**WHAT IS REQUIRED:**
In the records that follow, find the line containing "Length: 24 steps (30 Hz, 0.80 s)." and the line containing "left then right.", then transcribe both and every line between them exactly, omitting pictures.

Dataset excerpts
──────────────────────────────

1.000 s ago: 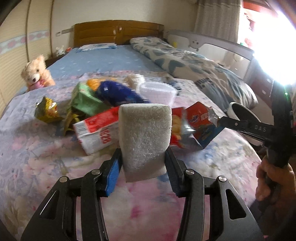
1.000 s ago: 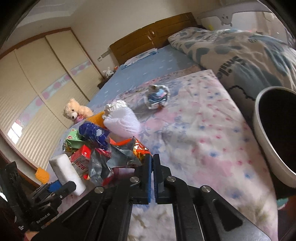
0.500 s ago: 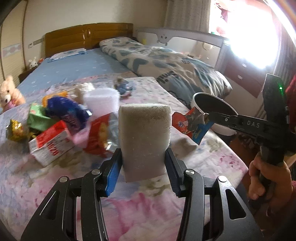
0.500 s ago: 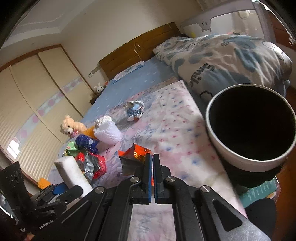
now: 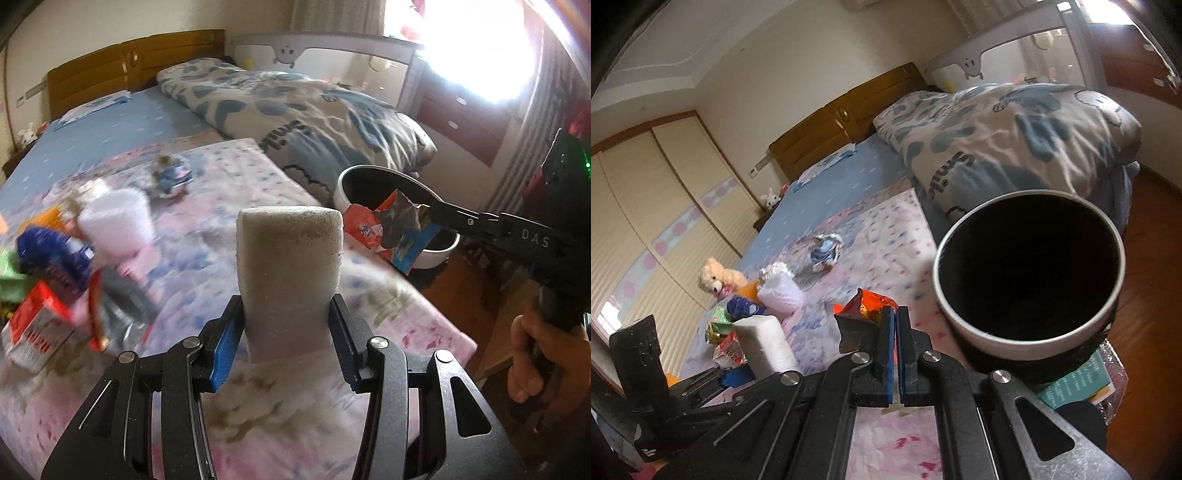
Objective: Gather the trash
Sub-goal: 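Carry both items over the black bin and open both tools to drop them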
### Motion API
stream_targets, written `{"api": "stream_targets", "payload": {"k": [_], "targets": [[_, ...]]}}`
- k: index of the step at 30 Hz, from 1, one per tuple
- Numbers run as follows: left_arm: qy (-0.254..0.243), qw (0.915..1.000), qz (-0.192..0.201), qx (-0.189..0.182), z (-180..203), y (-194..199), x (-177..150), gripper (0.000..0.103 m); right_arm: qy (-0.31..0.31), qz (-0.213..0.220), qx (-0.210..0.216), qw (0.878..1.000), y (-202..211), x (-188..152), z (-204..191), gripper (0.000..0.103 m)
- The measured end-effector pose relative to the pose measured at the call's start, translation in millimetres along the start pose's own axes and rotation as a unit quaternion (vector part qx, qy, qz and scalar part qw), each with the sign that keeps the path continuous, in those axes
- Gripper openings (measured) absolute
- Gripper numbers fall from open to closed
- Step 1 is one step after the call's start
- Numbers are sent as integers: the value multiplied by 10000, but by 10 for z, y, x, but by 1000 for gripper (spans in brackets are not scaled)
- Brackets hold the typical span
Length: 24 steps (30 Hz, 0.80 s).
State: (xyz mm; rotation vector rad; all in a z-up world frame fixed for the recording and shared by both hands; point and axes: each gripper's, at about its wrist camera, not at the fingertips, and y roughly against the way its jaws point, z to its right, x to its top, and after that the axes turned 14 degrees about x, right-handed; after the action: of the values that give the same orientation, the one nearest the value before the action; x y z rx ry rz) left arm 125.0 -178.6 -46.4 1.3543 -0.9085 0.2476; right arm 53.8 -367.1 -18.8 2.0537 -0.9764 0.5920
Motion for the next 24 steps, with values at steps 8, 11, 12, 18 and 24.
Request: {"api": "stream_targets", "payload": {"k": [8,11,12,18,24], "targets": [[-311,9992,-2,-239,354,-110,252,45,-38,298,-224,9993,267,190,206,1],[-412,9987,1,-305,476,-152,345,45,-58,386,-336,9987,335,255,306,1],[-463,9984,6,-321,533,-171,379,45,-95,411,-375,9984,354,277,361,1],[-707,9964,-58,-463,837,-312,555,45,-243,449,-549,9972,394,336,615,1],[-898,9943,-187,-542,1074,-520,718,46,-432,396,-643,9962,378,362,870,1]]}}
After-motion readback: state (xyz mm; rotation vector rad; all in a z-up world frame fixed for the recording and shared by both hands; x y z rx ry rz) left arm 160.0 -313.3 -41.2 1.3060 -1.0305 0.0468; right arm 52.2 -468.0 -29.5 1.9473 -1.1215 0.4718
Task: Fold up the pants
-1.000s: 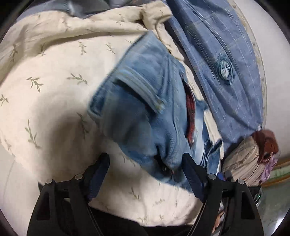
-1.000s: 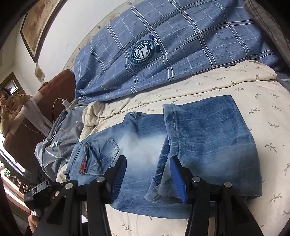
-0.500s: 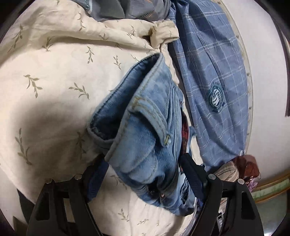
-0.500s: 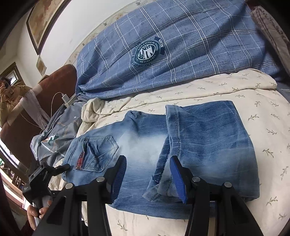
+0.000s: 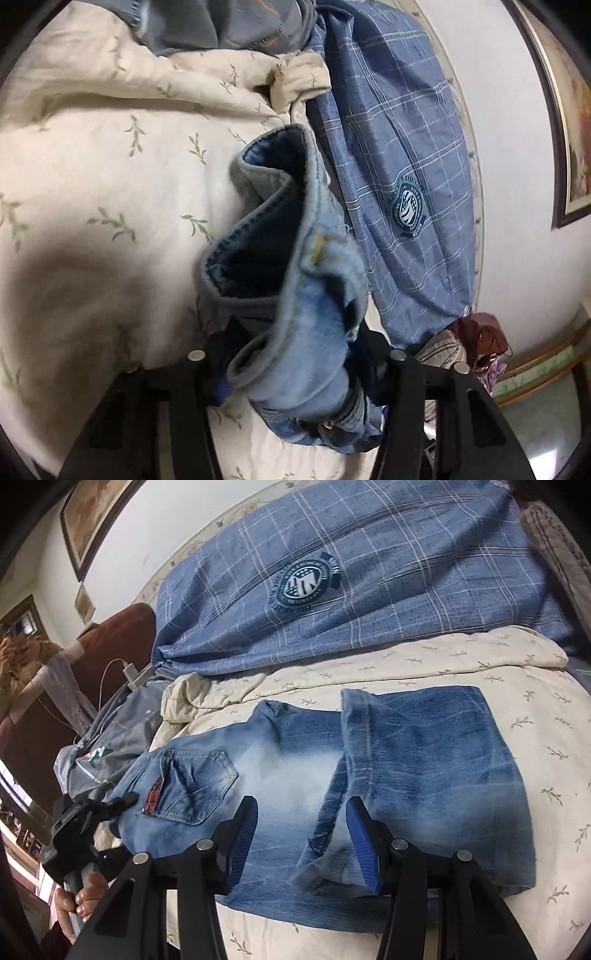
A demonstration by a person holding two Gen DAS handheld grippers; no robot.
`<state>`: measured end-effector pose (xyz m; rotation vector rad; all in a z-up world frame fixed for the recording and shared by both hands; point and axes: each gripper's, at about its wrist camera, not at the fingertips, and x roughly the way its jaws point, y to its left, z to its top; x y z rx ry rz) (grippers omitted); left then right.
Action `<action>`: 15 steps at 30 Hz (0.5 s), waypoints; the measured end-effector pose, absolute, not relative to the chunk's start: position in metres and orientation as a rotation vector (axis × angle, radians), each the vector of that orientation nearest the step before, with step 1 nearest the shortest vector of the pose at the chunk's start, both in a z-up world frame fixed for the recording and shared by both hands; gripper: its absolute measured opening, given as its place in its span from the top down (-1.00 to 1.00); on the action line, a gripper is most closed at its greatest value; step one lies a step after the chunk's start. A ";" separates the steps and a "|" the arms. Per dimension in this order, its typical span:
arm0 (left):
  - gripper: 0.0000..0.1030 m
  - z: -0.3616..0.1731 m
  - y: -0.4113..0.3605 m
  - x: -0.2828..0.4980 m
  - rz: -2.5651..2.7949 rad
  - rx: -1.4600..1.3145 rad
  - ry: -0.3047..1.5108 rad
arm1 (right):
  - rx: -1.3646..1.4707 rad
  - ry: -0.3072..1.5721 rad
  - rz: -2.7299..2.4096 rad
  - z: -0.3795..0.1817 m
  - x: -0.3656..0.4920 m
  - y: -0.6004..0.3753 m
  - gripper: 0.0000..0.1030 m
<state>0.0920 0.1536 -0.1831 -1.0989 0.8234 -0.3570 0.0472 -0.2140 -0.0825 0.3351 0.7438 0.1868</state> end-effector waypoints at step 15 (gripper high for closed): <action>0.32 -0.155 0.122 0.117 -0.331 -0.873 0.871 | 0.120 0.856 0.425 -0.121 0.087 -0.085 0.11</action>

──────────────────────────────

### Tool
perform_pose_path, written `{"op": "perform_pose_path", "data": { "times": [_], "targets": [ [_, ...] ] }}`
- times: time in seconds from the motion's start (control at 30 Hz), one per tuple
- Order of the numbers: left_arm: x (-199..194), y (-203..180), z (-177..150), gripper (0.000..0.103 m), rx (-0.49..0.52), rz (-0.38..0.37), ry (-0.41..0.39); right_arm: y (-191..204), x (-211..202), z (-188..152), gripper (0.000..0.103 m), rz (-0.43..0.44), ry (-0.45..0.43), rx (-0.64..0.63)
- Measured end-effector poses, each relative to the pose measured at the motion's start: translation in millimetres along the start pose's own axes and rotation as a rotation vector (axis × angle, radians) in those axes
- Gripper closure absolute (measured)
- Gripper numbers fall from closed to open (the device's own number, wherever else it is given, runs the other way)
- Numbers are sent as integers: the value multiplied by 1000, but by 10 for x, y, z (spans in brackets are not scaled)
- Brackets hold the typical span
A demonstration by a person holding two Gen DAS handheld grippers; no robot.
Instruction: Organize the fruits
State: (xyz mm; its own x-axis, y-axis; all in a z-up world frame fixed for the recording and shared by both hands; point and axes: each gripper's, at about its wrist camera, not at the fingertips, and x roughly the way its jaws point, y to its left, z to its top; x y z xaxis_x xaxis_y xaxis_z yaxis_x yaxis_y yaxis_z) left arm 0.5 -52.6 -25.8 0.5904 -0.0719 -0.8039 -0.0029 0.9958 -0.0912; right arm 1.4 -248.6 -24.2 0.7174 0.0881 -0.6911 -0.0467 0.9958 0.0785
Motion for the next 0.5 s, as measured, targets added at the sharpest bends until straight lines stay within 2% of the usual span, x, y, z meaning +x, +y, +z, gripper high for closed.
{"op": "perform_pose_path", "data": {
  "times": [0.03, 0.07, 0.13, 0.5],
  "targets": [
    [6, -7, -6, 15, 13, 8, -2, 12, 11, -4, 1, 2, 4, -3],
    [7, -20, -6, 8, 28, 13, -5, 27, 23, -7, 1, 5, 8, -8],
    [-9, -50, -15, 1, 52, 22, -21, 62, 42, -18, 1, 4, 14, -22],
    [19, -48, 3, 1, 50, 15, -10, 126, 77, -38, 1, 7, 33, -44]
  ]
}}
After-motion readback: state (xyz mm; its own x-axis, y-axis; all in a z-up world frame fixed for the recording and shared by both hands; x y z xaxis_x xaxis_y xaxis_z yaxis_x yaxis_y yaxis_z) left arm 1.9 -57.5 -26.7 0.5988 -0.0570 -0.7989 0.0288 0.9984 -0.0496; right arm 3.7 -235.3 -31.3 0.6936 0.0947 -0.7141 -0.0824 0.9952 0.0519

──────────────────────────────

**RESPONSE TO THIS EXERCISE:**
Length: 24 steps (30 Hz, 0.80 s).
State: (xyz mm; rotation vector rad; all in a z-up world frame fixed for the recording and shared by both hands; point and axes: each gripper's, at about its wrist camera, not at the fingertips, and y roughly against the way its jaws point, z to its right, x to its top, and after that the axes turned 14 degrees about x, right-handed; after the action: of the values that give the same orientation, the one nearest the value before the action; x y z rx ry rz) left arm 125.0 -178.6 -46.4 1.3543 -0.9085 0.2476; right arm 53.8 -367.1 -18.8 2.0537 -0.9764 0.5920
Motion for the next 24 steps, with values at steps 8, 11, 12, 18 and 24.
Request: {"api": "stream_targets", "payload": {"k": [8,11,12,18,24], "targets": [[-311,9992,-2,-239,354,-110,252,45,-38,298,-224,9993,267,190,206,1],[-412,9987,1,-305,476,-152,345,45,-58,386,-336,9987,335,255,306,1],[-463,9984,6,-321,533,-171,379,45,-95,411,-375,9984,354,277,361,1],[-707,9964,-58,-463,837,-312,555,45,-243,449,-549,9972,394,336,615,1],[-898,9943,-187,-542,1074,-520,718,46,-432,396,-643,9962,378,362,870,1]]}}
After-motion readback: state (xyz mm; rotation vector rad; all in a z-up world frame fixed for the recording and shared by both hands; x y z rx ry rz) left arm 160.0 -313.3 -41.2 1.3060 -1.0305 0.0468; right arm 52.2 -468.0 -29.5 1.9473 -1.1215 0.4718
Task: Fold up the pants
-1.000s: 
-1.000s: 
-0.500s: 
-0.500s: 
+0.000s: 
A demonstration by a person holding two Gen DAS handheld grippers; no robot.
`<state>`: measured end-effector pose (xyz m; rotation vector rad; all in a z-up world frame fixed for the recording and shared by both hands; point and axes: each gripper's, at about its wrist camera, not at the fingertips, and x roughly the way its jaws point, y to its left, z to its top; x y z rx ry rz) (grippers omitted); left then right.

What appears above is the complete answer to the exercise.